– Фамилия. Имя и отчество оставь в карманах своего халата. Я говорю: Фа-ми-ли-я. Чо не ясно? Который раз залетела? Громче. Небось, при мужике охаешь так, что стены содрагаются. Возмущаешься? На-з-а-ад. В конец, говорю, не то домой сейчас с пузом своим отправишься. Следующая. Брита? Нет? У нас тут что, пансион, санаторий иль парикмахерская обрабатывать всех вас? Не первый раз-то! Что за ясли?

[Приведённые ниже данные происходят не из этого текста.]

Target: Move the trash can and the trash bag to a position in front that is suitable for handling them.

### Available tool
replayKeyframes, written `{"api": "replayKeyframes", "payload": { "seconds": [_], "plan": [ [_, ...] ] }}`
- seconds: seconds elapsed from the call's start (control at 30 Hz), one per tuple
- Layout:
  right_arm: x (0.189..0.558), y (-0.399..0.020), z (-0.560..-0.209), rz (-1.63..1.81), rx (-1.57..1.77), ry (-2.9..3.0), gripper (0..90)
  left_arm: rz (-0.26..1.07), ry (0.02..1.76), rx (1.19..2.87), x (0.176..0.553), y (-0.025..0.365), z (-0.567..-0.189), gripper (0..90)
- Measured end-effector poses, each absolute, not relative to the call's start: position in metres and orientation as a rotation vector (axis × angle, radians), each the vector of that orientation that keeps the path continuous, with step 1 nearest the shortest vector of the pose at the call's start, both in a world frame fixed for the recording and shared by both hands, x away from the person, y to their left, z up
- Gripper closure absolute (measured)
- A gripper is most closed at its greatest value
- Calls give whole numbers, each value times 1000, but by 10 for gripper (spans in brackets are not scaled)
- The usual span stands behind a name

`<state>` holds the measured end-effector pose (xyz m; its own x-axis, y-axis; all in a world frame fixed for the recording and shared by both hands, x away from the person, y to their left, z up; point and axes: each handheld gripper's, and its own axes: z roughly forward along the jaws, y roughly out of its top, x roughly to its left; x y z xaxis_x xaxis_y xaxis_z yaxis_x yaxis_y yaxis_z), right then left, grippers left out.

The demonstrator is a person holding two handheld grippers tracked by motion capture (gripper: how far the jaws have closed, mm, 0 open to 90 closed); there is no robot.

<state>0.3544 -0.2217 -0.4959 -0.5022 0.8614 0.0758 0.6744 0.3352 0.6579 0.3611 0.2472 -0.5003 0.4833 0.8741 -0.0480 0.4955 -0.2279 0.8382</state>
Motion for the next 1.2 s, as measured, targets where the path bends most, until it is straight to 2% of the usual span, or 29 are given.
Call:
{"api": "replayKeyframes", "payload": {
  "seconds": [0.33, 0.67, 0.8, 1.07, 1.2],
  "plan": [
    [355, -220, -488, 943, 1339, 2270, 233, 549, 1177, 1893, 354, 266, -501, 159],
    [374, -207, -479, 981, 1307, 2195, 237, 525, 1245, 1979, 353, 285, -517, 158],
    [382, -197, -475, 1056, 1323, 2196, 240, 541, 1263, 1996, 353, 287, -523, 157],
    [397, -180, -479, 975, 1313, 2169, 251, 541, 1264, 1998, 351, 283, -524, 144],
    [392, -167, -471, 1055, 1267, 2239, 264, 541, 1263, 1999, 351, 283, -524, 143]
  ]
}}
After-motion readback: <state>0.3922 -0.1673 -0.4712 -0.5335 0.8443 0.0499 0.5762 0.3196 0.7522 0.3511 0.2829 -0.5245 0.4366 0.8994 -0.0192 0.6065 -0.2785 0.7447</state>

Здесь же у окна, откуда дует февральский ветер, стоит гинекологическое кресло с облупившейся белой краской, рядом немолодая медсестра с бритвенным станком в жилистой руке, бритва «Нева» из которого сегодня еще не вынималась и не менялась.
– Может, я сама, – кто-то вежливо, боясь очередного взрыва недовольства, интересуется.
– Сама ты уже все сделала и получила, нечего тут хозяйничать.
Невольная клиентка специфического брадобрея при десятках глаз сочувствующих сестер по несчастью забирается на холодное железное ложе, смущенно поднимает полы халата и сорочки, обнажая свою телесную тайну.
– Почему в трусах? Плохо слышала, что трусы сдаются со всеми шмотками в камеру хранения? Кто еще не снял? Ну-ка, живо вздернули подолы. Все! Тебя что, не касается? Нечего прятаться за чужую задницу! Щас домой потопаешь, там глазами и похлопаешь. Всем трусы немедленно снять и бросить в этот мешок, потом разберетесь, где чьи. Во дают! Мужиков они не стесняются, творят пред ними штучки-почемучки! А здесь скромниц из себя выделывают.
– Простите, а…
– Прощай того, по чьей милости ты тут оказалась. Меньше слов, а лучше вообще молчите, что мне надо, сама спрошу.
Начальница как-то горестно вздохнула, что выдало все-таки ее принадлежность к женщине, призванной мироустроителями страдать с первой минуты рождения, то есть рождения именно как женщины, когда вдруг еще чистая и непорочная девственность начинает исторгать из себя кровавые сгустки с упрямой ежемесячной периодичностью и сопутствующими на долгие годы страхами попасть в подобное заведение на презираемую человечеством операцию.
Женщины не сопровождали очерёдное прозябание привычным трепом или склоками. Никто не рвался вперед, хотя каждая мерзла от холода и унижения, что давило извне, но еще сильнее и болезненнее изнутри, и мечтала поскорее пережить предстоящее и упрятать его в самые дальние чуланы своей памяти.